> **Exercise objective**: For each entry, repeat the text exactly and omit any picture it holds.

> **Data section**:
——————————

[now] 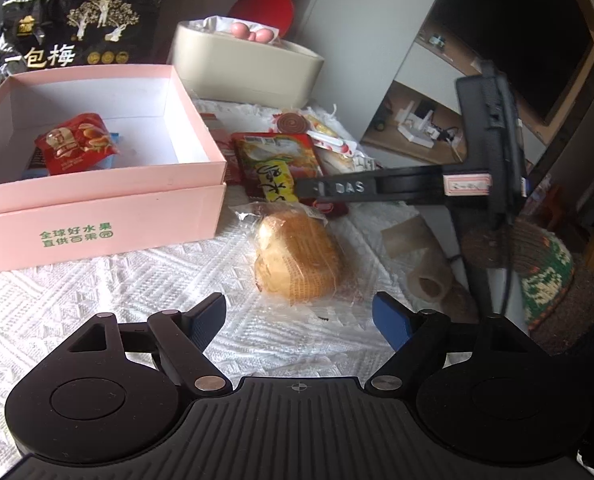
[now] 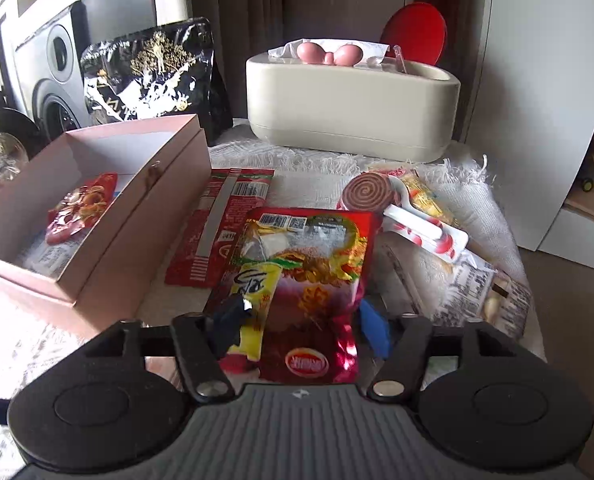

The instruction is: Organize snacks

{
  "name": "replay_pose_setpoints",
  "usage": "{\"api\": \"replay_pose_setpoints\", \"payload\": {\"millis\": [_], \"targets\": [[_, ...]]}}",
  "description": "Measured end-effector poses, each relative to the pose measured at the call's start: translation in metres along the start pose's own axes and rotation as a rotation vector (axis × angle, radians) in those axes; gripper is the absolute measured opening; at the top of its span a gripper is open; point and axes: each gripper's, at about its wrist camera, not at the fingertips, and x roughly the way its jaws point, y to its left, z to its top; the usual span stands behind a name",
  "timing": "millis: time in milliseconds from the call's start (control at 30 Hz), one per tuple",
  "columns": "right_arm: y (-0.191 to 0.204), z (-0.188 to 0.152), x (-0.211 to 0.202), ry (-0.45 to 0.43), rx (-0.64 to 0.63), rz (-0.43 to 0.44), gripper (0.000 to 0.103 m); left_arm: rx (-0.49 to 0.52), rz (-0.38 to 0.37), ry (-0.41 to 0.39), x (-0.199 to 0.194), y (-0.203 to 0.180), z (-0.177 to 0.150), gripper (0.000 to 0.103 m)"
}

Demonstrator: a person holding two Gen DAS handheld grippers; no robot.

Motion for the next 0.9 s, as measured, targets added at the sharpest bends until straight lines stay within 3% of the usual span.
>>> {"api": "replay_pose_setpoints", "payload": {"millis": [67, 267, 300, 367, 433, 467, 700, 800, 900], "targets": [[-0.011, -0.010, -0.009, 0.034, 0.019, 0.020, 0.026, 0.015, -0.006, 0.000, 0.003, -0.005, 0.002, 0.085], [-0.033, -0.048, -0.041, -0.017, 0.053, -0.047, 0.026, 0.073, 0.054, -0.055, 0.021, -0.021, 0.022, 0.084], [-0.037, -0.052, -0.045, -0.026, 0.076, -0.050, 0.029, 0.085, 0.076, -0.052, 0.027, -0.023, 0.025, 0.081], [-0.044, -0.057, -0.049, -0.032, 0.119, -0.042, 0.042, 0.112, 0.128, -0.028, 0.044, -0.026, 0.028, 0.059], [-0.049, -0.060, -0.053, -0.049, 0.127, -0.041, 0.057, 0.137, 0.132, -0.038, 0.051, -0.026, 0.028, 0.061], [-0.050, -0.059, -0.054, -0.058, 0.113, -0.052, 0.058, 0.145, 0.133, -0.043, 0.052, -0.027, 0.028, 0.061], [-0.048, -0.014, -0.048, -0.204, -0.069, -0.121, 0.078, 0.156, 0.096, -0.042, 0.045, -0.021, 0.022, 0.059], [-0.050, 0.020, -0.022, -0.209, -0.126, -0.138, 0.078, 0.139, 0.087, -0.035, 0.044, -0.019, 0.022, 0.060], [-0.057, 0.055, 0.021, -0.135, -0.125, -0.128, 0.078, 0.172, 0.102, -0.043, 0.051, -0.023, 0.023, 0.064]]}}
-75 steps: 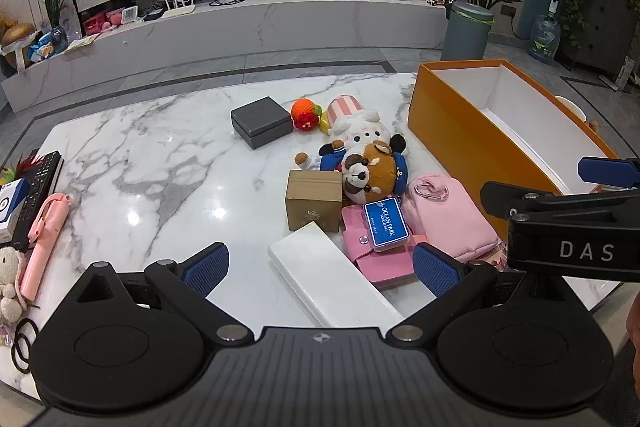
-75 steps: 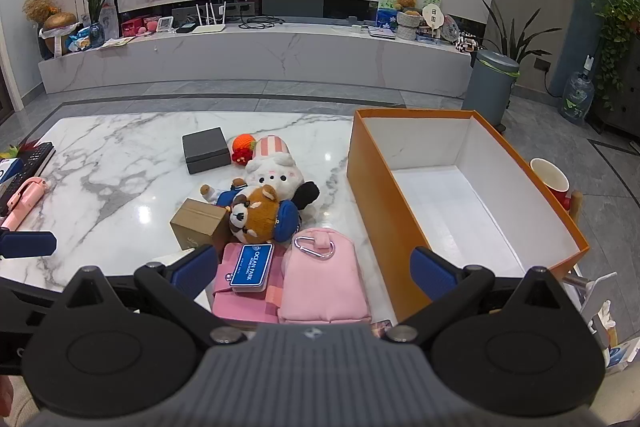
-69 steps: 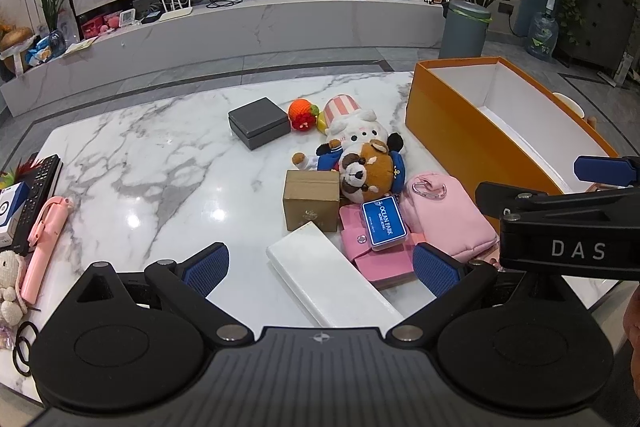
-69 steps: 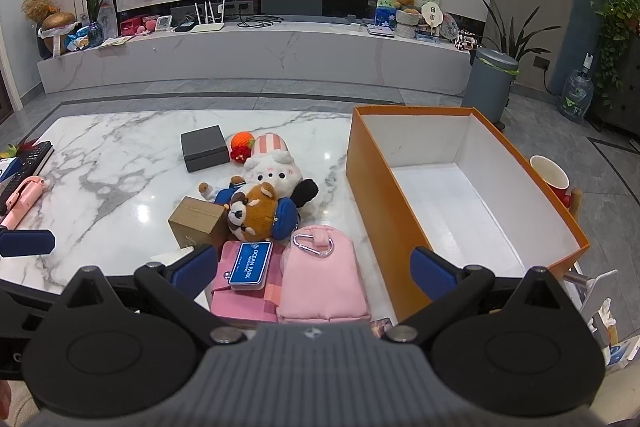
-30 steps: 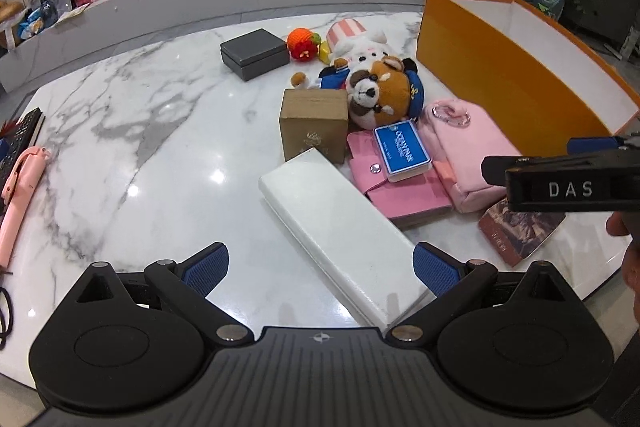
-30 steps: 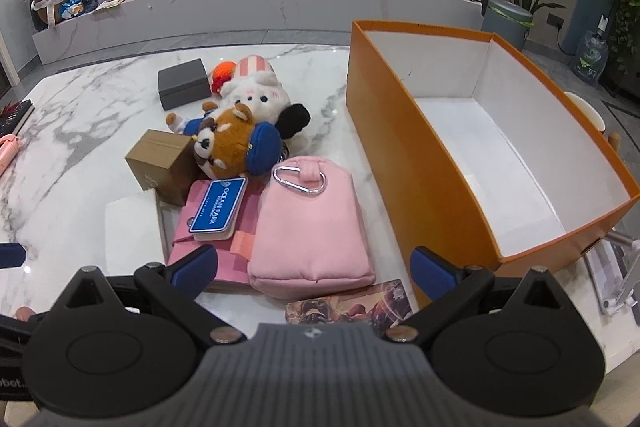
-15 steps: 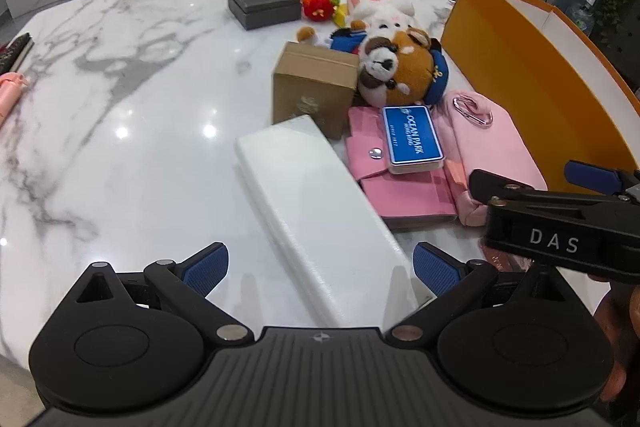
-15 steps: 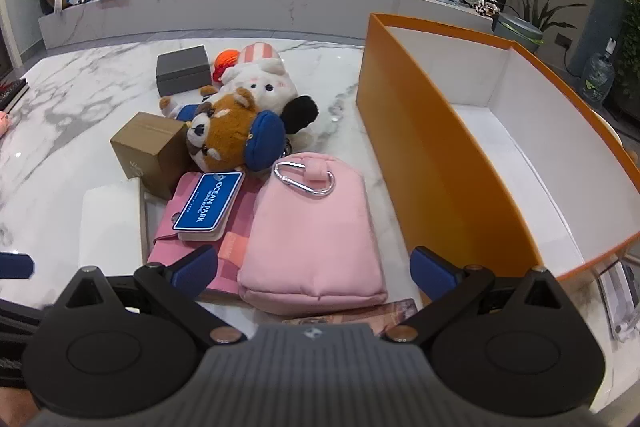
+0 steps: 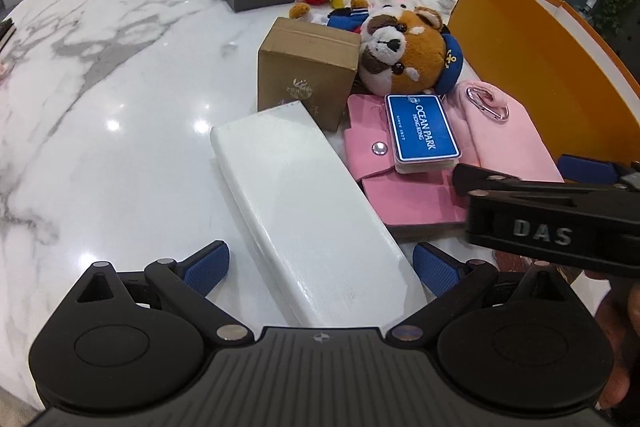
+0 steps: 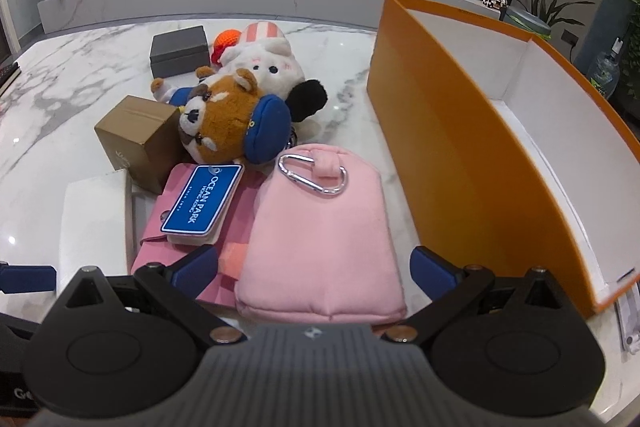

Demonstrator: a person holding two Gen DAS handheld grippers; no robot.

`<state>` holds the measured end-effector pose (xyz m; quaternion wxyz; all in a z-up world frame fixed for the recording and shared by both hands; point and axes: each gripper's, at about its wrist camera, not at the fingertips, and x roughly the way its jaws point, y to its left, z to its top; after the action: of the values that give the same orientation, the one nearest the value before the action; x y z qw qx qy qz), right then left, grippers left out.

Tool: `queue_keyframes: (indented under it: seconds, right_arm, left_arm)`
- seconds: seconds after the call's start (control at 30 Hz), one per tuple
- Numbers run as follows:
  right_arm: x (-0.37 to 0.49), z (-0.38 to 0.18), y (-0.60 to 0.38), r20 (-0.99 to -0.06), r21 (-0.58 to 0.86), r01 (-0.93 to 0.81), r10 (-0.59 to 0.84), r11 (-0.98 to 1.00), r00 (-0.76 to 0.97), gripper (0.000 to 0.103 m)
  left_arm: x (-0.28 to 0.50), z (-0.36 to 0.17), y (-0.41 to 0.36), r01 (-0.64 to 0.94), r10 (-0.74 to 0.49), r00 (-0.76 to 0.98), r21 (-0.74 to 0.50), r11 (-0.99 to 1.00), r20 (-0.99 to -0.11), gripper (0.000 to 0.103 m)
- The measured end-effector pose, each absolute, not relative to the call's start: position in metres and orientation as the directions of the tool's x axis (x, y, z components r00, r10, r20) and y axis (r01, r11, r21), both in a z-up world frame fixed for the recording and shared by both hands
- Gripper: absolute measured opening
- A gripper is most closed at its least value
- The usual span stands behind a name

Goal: Organize objects
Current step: 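Close the left tool on the white box while the right tool grips the pink pouch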

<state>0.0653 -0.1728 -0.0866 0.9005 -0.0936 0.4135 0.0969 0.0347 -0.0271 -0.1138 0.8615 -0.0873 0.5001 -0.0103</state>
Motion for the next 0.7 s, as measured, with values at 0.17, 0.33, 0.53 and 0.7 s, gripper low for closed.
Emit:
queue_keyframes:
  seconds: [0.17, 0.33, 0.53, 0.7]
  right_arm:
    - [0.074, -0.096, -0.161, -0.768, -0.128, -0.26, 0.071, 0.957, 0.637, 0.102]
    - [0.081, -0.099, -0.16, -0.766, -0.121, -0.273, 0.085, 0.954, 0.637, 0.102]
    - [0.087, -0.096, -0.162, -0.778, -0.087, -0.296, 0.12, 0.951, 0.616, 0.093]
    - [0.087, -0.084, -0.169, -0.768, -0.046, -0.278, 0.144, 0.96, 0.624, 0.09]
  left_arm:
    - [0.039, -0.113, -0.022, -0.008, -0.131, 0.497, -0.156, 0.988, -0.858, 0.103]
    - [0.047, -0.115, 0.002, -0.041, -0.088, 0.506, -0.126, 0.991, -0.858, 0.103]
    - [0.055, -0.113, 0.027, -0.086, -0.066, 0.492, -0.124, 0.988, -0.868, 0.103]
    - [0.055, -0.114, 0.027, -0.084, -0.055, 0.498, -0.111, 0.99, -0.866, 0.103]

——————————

> **Response below**:
[now] 
[now] 

The instruction is: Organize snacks

{
  "name": "replay_pose_setpoints",
  "usage": "{\"api\": \"replay_pose_setpoints\", \"payload\": {\"millis\": [_], \"targets\": [[_, ...]]}}",
  "description": "Measured end-effector poses, each relative to the pose measured at the call's start: translation in metres along the start pose's own axes and rotation as a rotation vector (axis × angle, radians) in those axes; gripper is the absolute measured opening; at the top of its span a gripper is open; point and axes: each gripper's, at about its wrist camera, not at the fingertips, and x roughly the way its jaws point, y to its left, z to its top; the usual span stands behind a name",
  "timing": "millis: time in milliseconds from the call's start (control at 30 Hz), one per tuple",
  "columns": "right_arm: y (-0.191 to 0.204), z (-0.188 to 0.152), x (-0.211 to 0.202), ry (-0.45 to 0.43), rx (-0.64 to 0.63), rz (-0.43 to 0.44), gripper (0.000 to 0.103 m); left_arm: rx (-0.49 to 0.52), rz (-0.38 to 0.37), ry (-0.41 to 0.39), x (-0.199 to 0.194), y (-0.203 to 0.180), z (-0.177 to 0.150), gripper (0.000 to 0.103 m)"
}

Demonstrator: a person holding two Gen DAS handheld grippers; no robot.

Motion for the next 0.9 s, as measured, targets added at the sharpest bends until straight lines stay within 3% of the usual span.
>>> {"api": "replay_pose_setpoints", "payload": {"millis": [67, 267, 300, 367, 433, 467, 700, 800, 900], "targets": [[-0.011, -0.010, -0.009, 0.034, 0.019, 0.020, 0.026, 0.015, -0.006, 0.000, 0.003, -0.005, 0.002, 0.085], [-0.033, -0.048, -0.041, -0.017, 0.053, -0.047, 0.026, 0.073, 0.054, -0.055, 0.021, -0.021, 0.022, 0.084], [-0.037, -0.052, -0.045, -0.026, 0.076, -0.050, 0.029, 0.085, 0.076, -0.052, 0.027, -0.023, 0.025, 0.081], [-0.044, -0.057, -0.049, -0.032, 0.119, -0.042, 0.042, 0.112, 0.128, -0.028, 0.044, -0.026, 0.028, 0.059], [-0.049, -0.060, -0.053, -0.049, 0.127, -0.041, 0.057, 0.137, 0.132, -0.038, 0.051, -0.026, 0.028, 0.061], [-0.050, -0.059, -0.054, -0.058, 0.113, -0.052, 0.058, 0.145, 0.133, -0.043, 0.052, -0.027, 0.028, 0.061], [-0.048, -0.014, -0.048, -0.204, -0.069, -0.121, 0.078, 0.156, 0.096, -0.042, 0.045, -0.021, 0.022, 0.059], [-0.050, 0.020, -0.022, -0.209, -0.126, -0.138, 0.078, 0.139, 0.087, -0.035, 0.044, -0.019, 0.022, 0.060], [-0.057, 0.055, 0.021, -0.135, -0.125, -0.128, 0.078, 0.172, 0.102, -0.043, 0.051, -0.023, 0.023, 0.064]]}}
-75 steps: 
-75 steps: 
-69 steps: 
-69 steps: 
-30 steps: 
-30 steps: 
-15 steps: 
-15 steps: 
+0 steps: 
+0 steps: 

Demonstrator: a person holding two Gen DAS handheld grippers; no robot.

`<state>` holds the measured end-effector pose (xyz m; quaternion wxyz; all in a z-up world frame fixed for the recording and shared by both hands; point and axes: each gripper's, at about its wrist camera, not at the fingertips, and x roughly the way its jaws point, y to its left, z to its top; after the action: of the values that give the same orientation, the one nearest the value before the action; x y z qw qx qy qz), right then left, grippers left out.

Tool: `queue_keyframes: (indented under it: seconds, right_arm, left_arm)`
- seconds: seconds after the call's start (control at 30 Hz), one per tuple
- Numbers run as follows:
  right_arm: x (-0.37 to 0.49), z (-0.38 to 0.18), y (-0.60 to 0.38), r20 (-0.99 to -0.06), r21 (-0.58 to 0.86), r01 (-0.93 to 0.81), r10 (-0.59 to 0.84), r11 (-0.98 to 1.00), r00 (-0.76 to 0.97), gripper (0.000 to 0.103 m)
  left_arm: x (-0.28 to 0.50), z (-0.36 to 0.17), y (-0.41 to 0.36), r01 (-0.64 to 0.94), r10 (-0.74 to 0.49), r00 (-0.76 to 0.98), r21 (-0.74 to 0.50), r11 (-0.99 to 1.00), r20 (-0.99 to -0.11), gripper (0.000 to 0.103 m)
- The measured end-effector pose, each absolute, not relative to the call's start: position in metres and orientation as the directions of the tool's x axis (x, y, z components r00, r10, r20) and y axis (r01, r11, r21), both in a z-up world frame fixed for the recording and shared by both hands
- Gripper: absolute measured opening
- A gripper is most closed at its least value
- The usual span stands behind a name

Goal: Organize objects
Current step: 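Close the left tool on the white box while the right tool grips the pink pouch
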
<state>0.0653 -0.1728 -0.0866 0.9005 -0.0936 0.4135 0.0969 0.0347 -0.0271 -0.1138 0.8615 -0.0873 0.5001 -0.0103</state>
Motion for the next 0.7 s, as measured, with values at 0.17, 0.33, 0.53 and 0.7 s, gripper low for closed.
Emit:
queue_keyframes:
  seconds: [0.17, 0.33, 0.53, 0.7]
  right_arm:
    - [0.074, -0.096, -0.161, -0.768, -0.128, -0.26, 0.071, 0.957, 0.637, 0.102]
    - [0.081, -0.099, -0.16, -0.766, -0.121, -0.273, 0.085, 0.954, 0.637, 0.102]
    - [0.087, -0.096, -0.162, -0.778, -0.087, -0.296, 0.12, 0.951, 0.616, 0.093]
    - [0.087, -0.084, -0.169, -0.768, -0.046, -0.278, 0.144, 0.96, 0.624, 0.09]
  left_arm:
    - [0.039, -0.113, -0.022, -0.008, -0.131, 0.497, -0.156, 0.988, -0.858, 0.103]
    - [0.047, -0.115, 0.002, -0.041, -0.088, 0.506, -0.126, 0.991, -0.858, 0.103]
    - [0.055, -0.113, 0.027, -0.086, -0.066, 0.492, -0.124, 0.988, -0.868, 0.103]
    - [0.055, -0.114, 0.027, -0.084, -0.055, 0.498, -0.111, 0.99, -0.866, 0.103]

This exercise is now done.